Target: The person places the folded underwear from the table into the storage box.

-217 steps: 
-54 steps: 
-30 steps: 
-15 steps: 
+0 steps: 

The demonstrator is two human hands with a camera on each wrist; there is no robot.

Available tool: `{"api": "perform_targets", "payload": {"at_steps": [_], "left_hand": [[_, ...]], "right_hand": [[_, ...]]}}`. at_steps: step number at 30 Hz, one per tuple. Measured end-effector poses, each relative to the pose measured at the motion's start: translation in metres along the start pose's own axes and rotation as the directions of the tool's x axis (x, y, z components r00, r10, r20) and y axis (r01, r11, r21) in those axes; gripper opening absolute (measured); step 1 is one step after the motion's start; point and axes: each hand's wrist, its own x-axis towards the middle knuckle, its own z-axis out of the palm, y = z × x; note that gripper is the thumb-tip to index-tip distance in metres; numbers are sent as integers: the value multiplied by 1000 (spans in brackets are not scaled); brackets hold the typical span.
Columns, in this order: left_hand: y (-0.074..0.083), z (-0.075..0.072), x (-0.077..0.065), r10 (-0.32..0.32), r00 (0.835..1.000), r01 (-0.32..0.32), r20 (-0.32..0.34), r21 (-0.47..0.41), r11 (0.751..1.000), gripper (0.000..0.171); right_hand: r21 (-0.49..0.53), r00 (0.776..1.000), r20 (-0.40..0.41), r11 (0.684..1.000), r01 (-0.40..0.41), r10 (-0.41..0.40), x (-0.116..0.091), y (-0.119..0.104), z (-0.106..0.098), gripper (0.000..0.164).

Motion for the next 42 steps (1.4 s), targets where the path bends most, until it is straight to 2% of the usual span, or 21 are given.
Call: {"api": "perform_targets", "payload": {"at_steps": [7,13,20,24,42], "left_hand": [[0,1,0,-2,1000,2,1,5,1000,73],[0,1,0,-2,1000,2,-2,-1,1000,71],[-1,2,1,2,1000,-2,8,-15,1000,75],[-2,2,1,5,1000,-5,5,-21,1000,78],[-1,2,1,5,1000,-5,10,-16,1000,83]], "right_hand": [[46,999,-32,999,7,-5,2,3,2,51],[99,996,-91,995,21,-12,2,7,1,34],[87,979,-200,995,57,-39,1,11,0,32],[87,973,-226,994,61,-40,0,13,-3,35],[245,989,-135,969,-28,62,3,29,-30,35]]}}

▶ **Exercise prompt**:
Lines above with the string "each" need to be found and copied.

▶ **Answer to this problem**:
The demonstrator is two human hands with a camera on each wrist; there is no robot.
Available tool: `{"api": "perform_targets", "payload": {"at_steps": [_], "left_hand": [[_, ...]], "right_hand": [[_, ...]]}}`. at_steps: step number at 30 Hz, one per tuple. Measured end-effector poses, each relative to the pose measured at the motion's start: translation in metres along the start pose's own axes and rotation as the directions of the tool's x axis (x, y, z components r00, r10, r20) and y axis (r01, r11, r21) in those axes; gripper opening absolute (measured); step 1 is one step after the motion's start; point and axes: each hand's wrist, its own x-axis towards the middle knuckle, its own z-axis out of the palm, y = z × x; note that gripper is the thumb-tip to index-tip distance in metres; numbers are sent as integers: the value multiplied by 1000 (spans in brackets are not scaled); brackets hold the typical span.

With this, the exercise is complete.